== RECORDS FOR THIS EXERCISE
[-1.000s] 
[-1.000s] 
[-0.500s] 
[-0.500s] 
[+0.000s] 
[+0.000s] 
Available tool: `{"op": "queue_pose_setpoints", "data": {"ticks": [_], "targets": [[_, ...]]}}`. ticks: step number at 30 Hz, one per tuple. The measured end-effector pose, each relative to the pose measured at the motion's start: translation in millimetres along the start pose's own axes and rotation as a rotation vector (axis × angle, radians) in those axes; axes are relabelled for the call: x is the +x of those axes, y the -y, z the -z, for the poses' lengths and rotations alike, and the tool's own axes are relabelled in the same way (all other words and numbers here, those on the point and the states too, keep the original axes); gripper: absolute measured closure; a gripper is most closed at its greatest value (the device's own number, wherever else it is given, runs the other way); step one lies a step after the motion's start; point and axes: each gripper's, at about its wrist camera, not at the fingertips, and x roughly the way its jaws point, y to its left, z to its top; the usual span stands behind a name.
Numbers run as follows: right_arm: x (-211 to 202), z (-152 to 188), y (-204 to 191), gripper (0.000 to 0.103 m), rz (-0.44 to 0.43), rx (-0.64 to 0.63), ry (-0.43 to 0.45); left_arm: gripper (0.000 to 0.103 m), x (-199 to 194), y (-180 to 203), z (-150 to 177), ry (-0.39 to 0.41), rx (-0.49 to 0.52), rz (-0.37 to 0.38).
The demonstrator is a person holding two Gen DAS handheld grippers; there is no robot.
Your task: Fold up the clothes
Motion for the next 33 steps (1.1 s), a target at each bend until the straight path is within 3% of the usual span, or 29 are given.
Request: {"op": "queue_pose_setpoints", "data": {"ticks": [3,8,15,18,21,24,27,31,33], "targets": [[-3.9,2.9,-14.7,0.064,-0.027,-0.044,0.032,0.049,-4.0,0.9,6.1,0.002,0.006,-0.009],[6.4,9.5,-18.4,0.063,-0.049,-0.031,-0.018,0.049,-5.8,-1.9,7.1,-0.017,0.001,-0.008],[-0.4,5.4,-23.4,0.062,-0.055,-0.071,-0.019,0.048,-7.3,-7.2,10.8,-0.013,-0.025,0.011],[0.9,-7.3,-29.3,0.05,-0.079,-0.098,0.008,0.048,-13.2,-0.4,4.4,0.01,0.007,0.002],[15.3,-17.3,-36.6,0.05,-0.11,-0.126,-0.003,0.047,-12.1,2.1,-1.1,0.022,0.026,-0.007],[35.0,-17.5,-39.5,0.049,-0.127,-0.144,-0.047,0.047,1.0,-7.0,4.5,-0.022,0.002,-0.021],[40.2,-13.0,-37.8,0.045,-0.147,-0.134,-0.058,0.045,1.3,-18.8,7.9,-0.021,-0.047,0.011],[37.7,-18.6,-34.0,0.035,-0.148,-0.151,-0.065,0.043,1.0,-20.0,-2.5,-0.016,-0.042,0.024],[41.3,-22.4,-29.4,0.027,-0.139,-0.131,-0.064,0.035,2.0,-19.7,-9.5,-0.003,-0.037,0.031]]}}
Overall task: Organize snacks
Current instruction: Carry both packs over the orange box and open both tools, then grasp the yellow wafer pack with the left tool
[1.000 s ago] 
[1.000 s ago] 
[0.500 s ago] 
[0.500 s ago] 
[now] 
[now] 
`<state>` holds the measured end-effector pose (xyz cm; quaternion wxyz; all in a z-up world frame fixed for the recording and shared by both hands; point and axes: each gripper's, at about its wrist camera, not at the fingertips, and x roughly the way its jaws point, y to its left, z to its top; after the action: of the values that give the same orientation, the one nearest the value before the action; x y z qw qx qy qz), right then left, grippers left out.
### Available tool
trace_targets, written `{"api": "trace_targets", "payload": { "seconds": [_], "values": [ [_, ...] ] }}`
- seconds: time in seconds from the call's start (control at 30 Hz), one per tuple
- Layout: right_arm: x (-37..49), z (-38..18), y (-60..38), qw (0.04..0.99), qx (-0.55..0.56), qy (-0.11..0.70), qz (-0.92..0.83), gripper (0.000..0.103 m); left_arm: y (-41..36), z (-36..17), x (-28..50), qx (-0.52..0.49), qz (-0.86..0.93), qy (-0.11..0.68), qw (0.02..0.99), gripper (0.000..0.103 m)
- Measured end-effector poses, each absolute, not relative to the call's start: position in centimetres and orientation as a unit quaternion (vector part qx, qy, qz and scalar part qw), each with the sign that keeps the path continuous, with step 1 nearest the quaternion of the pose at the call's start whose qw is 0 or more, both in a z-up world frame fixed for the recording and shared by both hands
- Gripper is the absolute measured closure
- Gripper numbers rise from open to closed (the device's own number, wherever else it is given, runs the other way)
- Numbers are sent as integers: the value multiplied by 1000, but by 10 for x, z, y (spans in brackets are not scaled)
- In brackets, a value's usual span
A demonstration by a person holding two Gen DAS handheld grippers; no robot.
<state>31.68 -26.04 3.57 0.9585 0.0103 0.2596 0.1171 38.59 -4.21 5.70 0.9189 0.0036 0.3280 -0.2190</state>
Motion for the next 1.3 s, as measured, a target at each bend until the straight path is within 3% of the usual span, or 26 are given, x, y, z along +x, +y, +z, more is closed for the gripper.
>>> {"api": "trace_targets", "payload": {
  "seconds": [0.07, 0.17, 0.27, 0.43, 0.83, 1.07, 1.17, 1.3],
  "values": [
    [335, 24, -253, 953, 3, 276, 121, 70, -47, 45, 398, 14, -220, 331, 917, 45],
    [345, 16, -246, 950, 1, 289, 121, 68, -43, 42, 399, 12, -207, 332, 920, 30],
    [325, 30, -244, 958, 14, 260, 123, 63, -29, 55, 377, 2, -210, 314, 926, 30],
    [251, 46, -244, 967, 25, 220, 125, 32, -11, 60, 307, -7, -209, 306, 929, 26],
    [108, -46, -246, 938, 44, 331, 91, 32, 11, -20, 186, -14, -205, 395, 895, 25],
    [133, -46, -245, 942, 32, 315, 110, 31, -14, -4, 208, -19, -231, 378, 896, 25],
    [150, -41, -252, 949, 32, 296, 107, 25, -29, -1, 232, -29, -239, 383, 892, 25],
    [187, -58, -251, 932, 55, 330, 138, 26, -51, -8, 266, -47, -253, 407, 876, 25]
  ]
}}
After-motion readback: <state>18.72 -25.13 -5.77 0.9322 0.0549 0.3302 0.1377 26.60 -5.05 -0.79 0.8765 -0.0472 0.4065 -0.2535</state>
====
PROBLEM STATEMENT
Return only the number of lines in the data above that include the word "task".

YOUR RESPONSE
2